Tweets regarding financial advice and market commentary have more impact.

There can be many explanations regarding the mechanism of such impact. On the one hand, mutual fund families can implicitly associate their products by tweeting about financial advice or commenting about the current market situation. On the other hand, social media can be another channel for firms to provide customer service. To explain the relationship between positiveness and inflows, the authors use Latent Dirichlet Allocation (LDA). With this topic modeling algorithm, the tweets are classified into three topics which are 1. Customer service, 2. Market commentary, and 3. Financial advice. Figure 2 shows the word clouds for these three categories with the size representing how often each word is used.
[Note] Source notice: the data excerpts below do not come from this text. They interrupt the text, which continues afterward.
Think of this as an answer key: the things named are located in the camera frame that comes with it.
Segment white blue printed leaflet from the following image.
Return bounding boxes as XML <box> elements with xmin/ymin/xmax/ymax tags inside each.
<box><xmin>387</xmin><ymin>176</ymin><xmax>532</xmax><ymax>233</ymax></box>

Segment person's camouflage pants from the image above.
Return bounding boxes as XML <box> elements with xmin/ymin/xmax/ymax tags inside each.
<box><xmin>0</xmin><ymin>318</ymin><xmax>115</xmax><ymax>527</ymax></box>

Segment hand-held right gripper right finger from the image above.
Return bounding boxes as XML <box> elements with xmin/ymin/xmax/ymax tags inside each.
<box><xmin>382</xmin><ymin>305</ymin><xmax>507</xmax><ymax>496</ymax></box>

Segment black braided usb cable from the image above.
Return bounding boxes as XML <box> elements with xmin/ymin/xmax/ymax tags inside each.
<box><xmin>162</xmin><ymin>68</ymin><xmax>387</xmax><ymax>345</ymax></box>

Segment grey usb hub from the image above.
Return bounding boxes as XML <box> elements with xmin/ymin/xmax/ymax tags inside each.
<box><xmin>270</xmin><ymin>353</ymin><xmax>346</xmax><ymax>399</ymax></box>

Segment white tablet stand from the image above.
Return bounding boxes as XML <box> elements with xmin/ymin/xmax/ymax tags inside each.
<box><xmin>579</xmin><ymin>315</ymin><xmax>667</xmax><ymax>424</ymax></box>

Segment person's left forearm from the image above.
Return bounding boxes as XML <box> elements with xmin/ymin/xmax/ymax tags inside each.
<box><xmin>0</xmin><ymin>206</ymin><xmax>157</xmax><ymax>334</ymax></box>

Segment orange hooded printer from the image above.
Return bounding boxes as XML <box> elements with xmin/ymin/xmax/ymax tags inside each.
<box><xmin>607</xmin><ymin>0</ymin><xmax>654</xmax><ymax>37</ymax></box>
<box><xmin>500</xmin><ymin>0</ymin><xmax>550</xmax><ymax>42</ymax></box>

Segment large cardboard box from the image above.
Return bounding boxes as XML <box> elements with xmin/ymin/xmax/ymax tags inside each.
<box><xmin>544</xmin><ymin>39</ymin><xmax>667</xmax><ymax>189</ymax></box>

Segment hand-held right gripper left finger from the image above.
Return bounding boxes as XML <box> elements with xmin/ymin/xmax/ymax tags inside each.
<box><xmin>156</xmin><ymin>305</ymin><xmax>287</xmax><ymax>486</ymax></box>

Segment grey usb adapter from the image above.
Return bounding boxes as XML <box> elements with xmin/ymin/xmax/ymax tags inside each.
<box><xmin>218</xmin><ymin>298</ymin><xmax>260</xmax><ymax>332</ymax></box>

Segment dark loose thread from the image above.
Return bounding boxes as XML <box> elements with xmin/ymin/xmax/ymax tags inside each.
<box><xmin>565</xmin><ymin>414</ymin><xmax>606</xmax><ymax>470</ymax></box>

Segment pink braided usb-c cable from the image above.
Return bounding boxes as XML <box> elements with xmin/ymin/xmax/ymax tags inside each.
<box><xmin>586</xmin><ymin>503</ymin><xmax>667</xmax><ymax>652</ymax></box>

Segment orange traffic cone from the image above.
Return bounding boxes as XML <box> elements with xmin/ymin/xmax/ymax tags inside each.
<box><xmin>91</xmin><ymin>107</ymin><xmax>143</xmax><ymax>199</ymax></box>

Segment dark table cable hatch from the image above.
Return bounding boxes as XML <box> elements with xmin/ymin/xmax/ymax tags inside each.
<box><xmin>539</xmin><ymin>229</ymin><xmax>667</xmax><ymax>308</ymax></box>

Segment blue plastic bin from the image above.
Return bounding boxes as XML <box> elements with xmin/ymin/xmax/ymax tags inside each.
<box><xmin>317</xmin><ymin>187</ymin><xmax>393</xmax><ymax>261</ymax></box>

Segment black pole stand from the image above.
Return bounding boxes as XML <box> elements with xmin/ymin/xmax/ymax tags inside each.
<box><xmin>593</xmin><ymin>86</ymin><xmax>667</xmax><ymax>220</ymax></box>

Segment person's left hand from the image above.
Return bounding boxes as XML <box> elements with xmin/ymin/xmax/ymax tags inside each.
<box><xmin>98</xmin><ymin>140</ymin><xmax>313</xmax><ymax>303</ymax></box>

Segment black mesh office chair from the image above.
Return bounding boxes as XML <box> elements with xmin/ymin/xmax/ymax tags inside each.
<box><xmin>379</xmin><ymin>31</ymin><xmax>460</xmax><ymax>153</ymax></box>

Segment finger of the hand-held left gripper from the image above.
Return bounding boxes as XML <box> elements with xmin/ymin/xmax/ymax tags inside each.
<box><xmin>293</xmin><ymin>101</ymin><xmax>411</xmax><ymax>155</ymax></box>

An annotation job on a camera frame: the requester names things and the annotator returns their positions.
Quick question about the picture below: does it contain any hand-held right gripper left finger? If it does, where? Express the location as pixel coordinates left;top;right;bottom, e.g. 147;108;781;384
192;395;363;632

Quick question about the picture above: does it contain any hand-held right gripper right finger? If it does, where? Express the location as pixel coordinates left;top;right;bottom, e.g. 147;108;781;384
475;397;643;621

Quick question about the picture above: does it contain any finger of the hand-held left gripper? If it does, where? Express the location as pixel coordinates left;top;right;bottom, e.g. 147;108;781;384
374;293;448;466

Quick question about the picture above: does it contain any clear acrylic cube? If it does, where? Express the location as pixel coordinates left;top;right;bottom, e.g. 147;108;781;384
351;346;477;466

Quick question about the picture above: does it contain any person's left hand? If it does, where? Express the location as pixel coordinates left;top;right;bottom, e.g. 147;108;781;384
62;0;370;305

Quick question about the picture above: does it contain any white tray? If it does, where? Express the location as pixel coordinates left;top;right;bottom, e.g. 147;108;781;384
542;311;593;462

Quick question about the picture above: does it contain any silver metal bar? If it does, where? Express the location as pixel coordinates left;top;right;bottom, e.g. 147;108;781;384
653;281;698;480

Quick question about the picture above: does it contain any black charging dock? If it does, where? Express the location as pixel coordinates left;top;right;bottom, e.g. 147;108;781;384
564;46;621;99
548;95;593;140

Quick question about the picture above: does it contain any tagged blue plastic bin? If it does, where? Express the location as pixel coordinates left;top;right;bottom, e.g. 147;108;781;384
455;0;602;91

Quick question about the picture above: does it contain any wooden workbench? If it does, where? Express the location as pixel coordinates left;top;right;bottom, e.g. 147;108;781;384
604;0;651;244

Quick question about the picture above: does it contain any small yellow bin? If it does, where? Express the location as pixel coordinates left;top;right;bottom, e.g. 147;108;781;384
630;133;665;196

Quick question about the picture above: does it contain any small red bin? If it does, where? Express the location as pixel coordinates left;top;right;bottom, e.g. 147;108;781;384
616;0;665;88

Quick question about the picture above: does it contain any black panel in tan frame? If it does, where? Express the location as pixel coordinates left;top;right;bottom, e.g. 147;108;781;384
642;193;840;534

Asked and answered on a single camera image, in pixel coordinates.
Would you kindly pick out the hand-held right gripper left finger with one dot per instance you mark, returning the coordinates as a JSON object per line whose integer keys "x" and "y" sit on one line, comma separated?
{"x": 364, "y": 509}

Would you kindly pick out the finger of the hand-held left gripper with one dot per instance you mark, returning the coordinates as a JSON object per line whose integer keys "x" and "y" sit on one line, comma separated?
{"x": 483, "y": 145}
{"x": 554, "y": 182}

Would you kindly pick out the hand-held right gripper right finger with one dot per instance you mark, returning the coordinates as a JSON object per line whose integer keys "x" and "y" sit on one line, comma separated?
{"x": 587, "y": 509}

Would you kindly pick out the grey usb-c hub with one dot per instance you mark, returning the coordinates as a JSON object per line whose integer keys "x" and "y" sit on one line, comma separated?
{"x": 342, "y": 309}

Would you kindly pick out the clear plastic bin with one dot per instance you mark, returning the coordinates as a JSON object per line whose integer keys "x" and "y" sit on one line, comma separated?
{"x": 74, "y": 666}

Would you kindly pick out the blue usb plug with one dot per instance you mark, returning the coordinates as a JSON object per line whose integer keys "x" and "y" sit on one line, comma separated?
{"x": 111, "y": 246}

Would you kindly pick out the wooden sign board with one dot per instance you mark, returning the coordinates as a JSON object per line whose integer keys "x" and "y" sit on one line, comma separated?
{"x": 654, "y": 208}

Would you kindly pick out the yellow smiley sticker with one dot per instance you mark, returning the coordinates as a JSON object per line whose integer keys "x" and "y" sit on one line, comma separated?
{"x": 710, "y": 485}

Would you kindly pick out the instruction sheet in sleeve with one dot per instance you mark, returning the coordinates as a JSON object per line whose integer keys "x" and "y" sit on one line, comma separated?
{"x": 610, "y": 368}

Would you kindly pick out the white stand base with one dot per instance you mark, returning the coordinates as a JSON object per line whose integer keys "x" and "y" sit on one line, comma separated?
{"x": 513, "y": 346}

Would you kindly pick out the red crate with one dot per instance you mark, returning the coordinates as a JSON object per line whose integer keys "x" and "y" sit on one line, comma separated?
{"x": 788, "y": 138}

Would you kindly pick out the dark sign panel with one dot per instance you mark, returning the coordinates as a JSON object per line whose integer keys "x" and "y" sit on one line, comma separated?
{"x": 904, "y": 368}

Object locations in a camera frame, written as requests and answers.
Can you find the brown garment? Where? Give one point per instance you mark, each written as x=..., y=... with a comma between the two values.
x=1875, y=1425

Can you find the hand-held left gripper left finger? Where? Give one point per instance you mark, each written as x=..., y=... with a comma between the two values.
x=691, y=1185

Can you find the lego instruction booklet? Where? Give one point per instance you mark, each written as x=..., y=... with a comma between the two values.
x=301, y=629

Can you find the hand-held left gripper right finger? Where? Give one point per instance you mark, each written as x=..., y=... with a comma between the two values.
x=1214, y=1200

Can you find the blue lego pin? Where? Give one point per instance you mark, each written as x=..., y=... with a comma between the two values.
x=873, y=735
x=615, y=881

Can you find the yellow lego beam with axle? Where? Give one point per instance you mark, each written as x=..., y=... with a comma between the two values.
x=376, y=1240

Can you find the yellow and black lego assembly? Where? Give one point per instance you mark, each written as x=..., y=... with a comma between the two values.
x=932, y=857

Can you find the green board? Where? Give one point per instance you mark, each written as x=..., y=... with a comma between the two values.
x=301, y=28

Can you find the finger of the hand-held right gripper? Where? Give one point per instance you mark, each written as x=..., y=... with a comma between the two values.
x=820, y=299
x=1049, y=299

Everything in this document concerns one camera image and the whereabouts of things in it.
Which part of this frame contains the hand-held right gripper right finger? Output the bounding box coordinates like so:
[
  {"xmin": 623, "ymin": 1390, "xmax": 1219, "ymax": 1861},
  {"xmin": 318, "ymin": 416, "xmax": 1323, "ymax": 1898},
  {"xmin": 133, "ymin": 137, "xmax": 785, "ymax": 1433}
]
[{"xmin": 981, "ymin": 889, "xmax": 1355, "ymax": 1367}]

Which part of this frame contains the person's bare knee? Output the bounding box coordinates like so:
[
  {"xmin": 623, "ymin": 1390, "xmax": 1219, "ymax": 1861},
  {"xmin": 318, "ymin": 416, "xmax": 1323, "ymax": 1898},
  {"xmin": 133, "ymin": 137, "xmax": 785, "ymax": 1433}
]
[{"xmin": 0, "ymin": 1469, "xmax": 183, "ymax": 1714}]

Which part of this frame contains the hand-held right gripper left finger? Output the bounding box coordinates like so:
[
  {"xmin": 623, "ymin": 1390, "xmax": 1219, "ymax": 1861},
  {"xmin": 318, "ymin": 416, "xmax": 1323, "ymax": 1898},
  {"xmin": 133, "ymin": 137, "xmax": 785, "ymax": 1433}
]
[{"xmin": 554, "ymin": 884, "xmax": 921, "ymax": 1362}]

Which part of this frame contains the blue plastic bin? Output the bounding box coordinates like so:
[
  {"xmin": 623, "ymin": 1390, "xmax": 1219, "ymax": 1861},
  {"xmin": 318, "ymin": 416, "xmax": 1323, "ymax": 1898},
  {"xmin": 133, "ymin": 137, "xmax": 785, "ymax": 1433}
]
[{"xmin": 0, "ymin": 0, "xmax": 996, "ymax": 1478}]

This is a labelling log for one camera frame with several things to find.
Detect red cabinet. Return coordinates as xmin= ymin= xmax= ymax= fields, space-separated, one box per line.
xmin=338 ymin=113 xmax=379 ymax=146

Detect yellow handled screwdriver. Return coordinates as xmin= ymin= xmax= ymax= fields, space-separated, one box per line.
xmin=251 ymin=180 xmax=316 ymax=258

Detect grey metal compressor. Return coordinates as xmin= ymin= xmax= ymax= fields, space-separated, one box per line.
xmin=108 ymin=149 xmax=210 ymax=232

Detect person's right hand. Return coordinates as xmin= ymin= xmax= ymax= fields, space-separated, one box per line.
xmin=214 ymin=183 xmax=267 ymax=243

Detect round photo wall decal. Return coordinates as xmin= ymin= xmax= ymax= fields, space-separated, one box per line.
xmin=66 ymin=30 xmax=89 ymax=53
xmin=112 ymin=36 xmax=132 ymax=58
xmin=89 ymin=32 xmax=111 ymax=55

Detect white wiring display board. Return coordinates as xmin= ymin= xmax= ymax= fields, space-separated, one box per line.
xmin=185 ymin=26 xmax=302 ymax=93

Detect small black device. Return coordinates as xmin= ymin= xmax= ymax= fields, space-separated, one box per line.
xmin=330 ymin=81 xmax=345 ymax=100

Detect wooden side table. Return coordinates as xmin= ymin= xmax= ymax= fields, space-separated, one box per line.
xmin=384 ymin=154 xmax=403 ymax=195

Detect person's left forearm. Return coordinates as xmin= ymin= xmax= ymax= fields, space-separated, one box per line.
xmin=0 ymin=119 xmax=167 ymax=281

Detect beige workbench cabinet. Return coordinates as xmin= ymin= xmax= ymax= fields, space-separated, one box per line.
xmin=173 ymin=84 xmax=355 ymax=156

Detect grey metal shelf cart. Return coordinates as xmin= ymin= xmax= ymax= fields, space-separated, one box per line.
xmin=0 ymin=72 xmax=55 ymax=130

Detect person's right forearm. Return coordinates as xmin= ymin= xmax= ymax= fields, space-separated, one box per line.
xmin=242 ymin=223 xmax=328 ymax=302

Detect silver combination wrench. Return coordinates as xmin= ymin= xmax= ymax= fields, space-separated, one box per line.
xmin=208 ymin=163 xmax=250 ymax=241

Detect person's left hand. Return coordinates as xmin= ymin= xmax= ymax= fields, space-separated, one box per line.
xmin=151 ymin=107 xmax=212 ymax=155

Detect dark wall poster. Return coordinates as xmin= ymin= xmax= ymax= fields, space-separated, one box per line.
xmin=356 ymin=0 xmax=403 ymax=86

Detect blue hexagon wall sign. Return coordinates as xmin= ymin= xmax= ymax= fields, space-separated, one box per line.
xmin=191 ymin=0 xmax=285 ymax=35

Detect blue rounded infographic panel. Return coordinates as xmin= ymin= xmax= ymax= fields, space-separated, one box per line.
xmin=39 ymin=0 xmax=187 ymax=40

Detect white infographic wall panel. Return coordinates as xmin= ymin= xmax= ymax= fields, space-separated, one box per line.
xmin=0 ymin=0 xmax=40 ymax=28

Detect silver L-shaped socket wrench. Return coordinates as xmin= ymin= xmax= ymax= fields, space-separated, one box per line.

Word clouds for finance, market and customer service
Figure 2: Word clouds for three categories of tweets

The results suggest that positiveness of tweets in all category leads to an increase in money inflows. However, positiveness in market commentary and financial advice has a more significant impact compared to customer service. Hence, the inflows from investors cannot be explained just by their appreciation for the service. The authors also find that positiveness’s impact is greater during the high-sentiment time. This is because they focus on equity mutual funds, which are riskier than bond mutual funds. Persuasion during high time leads customers to seek investment products with higher risks and higher returns.

A high-frequency approach

Although in their tests, the authors control for a variety of observable fund flow determinants as well as unobservable time-invariant fund and fund family characteristics, they cannot discard that tweets respond to unobservable news that, in turn, predict fund flows. To identify the effect of asset management companies’ tweets on investor decisions, they combine a high-frequency approach with intraday ETF trading data. More specifically, the authors study whether an ETF’s price changes in a very short time window around the time when the ETF’s family tweets. This high-frequency approach allows for clean identification of the effect of tweets on prices with the identifying assumption being that over such a short window of time no other relevant information affecting the security’s price is released. The results indicate that a family’s tweets with a positive tone can push up the prices of its ETFs’ shares. Consistently with the effect being amplified by retweeting and reacting, the effect on ETF share prices doubles in the range of 10 minutes after posting the tweets. However, since tweets contain no fundamental information, the effect subsides within 35 minutes.

Alternative explanation

Finally, the authors test the alternative explanation that asset management companies use social media to alleviate information asymmetries by either reducing search costs or conveying privately observed information. The tests reject this hypothesis. Positive tweets not only increase inflows of funds, but also reduce outflows, which is inconsistent with the search cost hypothesis. Also, positiveness does not appear to contain information about superior future fund performance.

Social media, such as Twitter is a great tool for asset management firms to communicate and provide their customers with easier-to-access information. The results from this study suggest that mutual funds families have more incentives to use social media as a tool for persuasion rather than to inform investors.